GOAL OF THE EXERCISE:
Look for the line with "Would you mind pointing out the white robot" in the entries below, then extract that line and all lines after it exactly, with pictures left out.

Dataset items
_ _ _ _ _
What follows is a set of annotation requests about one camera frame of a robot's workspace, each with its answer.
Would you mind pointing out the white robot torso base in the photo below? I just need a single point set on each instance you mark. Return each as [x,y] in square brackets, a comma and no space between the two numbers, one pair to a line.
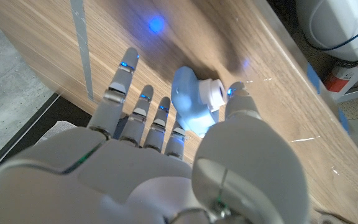
[337,25]

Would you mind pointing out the white cylinder with orange label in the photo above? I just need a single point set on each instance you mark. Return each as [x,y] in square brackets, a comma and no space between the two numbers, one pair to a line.
[340,77]

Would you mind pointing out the grey tape strip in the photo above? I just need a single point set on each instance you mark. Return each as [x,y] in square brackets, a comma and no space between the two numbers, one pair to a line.
[81,31]

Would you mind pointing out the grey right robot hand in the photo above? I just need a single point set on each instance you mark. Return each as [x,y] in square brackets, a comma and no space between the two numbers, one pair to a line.
[120,180]

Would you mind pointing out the blue tape piece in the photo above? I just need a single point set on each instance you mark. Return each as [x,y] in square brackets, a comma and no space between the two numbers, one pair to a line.
[343,121]
[313,77]

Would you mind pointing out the light blue toy camera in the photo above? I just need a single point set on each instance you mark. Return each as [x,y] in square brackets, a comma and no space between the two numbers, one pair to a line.
[188,99]
_ _ _ _ _
RESPONSE AREA:
Would you mind pointing out the white robot torso base in the photo below? I just need a single point set on each instance you mark. Return each as [x,y] in square brackets, a comma and no space between the two numbers, one pair to a line.
[337,25]

Would you mind pointing out the white cylinder with orange label in the photo above? I just need a single point set on each instance you mark. Return each as [x,y] in square brackets, a comma and no space between the two numbers, one pair to a line.
[340,77]

Would you mind pointing out the grey tape strip in the photo above? I just need a single point set on each instance you mark. Return each as [x,y] in square brackets, a comma and no space between the two numbers, one pair to a line.
[81,31]

Would you mind pointing out the grey right robot hand in the photo above? I just need a single point set on each instance you mark. Return each as [x,y] in square brackets, a comma and no space between the two numbers, one pair to a line.
[120,180]

Would you mind pointing out the blue tape piece in the photo above? I just need a single point set on each instance you mark. Return each as [x,y] in square brackets, a comma and no space between the two numbers, one pair to a line.
[343,121]
[313,77]

Would you mind pointing out the light blue toy camera in the photo above? I just need a single point set on each instance you mark. Return each as [x,y] in square brackets, a comma and no space between the two numbers, one pair to a line.
[188,99]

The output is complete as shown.